Чрез лихолетие эпохи… Письма 1922–1936 годов - стр. 90
Мне придется продолжать 1905 г. и книжку закончить. Тут я хотел о планах несколько слов. Но вот что. В искаженьи, понесенном жизнью за эти 8 лет, я никому никогда не лгал. Я сдержу перед всеми слова, данные за этот срок. Я не умею писать письма. Но ты знаешь все. Больше тебе писать так я не буду. Рамка чуждости и наговора ложится тогда на семью. А я бы умер с тоски, если бы мне сказали, что двое этих людей из целей превратились <в> средства и что жертвами сделал их я. И пойми, что это не от тебя, не от твоего ты, не от твоих писем, а от потрясения, от того, что́ во мне. Оттого, что я понял, что больше всего на свете люблю проявленье таланта.
Нынешним летом я хочу отправить жену и ребенка за границу к сестре (Мюнхен). Я не поеду. Я надеюсь вырваться через год, и разумеется к тебе и с тобой к Рильке. Давай опять переписываться по-старому. Прости за двойственность и если думаешь, как все, что лицемер, то порви со мной.
Письмо 41
<ок. 27 марта 1926 г.>
Цветаева – Пастернаку
Борис. А пока вы с Ахматовой говорили обо мне в Москве, я в Лондоне говорила с эстрады тебя и Ахматову. Последовательностью Ахматова, Гумилев, Блок – Мандельштам, Есенин. Пастернак, я. Маяковского за недохв<атом> глотки не говорила, сказала стихи к нему. Слушали меня – но этих имен писать не должно. Достаточно будет сказать тебе, что моим лучшим слушателям запрещено было прийти. Борюшка, сообрази. Из того, что прочла стих к Маяковскому, выведи, кто были слушатели.

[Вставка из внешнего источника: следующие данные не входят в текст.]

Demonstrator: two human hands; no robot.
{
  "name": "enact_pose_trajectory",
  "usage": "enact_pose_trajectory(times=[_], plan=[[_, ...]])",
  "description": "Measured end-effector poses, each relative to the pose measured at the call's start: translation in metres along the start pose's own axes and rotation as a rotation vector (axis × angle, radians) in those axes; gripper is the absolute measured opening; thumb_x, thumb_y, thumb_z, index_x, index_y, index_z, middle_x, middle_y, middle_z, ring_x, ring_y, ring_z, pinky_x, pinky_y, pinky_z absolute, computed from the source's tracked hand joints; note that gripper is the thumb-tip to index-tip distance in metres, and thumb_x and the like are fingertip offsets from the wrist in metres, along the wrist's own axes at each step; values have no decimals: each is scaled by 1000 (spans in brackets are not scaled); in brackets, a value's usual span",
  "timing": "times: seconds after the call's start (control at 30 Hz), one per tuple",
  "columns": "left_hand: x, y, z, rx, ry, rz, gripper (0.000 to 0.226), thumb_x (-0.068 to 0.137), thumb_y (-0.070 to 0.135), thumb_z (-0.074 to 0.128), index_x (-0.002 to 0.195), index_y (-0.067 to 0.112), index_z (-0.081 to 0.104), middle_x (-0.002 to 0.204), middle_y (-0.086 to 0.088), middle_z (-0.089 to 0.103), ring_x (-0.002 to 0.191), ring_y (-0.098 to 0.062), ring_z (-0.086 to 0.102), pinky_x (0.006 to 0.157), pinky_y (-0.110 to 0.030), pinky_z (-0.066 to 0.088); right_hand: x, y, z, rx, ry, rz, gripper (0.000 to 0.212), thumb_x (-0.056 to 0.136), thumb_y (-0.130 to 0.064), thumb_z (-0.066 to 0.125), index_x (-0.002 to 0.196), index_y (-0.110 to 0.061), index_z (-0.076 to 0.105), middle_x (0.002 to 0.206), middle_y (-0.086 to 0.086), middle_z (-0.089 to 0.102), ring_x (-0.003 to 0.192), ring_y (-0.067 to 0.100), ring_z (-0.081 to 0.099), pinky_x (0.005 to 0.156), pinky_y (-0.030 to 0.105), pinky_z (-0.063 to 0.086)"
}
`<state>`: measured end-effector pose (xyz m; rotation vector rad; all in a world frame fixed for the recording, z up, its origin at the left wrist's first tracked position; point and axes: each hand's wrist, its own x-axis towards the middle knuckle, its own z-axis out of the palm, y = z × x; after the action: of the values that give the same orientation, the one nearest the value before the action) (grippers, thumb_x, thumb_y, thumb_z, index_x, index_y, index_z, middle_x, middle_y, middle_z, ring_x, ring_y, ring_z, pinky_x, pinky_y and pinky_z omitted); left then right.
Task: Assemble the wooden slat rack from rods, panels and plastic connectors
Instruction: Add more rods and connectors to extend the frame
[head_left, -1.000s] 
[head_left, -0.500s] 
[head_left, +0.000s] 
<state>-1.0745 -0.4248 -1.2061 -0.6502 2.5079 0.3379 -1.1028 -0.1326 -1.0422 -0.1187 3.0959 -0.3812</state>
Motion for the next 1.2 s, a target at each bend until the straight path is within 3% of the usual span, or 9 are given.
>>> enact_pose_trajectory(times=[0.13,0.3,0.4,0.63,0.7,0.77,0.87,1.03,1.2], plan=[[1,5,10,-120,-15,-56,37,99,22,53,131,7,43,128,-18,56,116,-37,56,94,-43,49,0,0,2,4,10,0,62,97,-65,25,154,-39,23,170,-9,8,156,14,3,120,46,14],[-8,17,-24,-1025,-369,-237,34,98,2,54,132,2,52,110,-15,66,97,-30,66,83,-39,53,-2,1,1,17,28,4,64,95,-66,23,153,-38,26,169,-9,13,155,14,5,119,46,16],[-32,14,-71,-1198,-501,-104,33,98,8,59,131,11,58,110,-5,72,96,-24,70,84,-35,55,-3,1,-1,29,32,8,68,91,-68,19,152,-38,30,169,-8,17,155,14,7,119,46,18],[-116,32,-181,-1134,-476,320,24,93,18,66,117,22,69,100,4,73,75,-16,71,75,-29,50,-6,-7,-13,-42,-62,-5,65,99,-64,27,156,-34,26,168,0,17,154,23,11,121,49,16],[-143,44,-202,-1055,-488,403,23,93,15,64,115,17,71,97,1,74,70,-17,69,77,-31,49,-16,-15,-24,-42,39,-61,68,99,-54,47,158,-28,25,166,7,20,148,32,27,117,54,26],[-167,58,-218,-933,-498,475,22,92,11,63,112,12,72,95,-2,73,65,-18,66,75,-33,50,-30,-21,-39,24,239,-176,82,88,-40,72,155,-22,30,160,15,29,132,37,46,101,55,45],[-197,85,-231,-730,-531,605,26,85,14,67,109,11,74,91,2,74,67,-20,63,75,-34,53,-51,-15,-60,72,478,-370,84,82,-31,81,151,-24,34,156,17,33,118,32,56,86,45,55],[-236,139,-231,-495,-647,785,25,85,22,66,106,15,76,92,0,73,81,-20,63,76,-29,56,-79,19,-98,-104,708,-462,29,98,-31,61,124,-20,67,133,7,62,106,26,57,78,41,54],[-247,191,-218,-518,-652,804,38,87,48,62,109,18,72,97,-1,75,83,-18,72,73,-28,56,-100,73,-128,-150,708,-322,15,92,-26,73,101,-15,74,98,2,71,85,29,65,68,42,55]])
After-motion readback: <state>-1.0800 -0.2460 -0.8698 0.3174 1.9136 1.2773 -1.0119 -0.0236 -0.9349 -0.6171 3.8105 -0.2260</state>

Больше всего – странно – дошел Есенин. (Ореол ли сканд<ала> – Айседоры – смерти?) Слушали изумленно и – благоговейно. В воздухе: что же нам говорили??? Вроде откровения. Невинно. Трогательно.
В Лондоне увид<ела> приблизительно всех уцелевших, близких родственников. Необычайный зал. В воздухе была доброта, оттяжка <вариант: отпуск> струны, доверие. Я знала <оборвано>
Лондон. Посылаю тебе – бандеролью – старинный Лондон до пожара. Эт<от> не тот. Не твой. Первое мое впечатление – никто не пони<мает>! – изумл<ение>, что дома из кирпич<ей>, улицы из домов, Лондон из улиц. Город распад<ался> на моих глазах. Я ничего не узнавала. Мой Лондон был загиб улицы и фонарь. И весь кругом – сизый как слива. (М.б. созвучие с голубь?) Кстати, голуби есть, – много, у Вестминстерского аббатства.
То же самое, как стих, который знаешь с голосу (поворот голоса тут правее, тут левее), вдруг увид<еть> напечатанным. Буквы – строчки – строфы – Где же стих? (Оно.)
Потом опять восстанов<ился>. У меня благородная (неблагодарная) память. Я, пожалуй, и смотрю-то, чтобы забыть (выделить).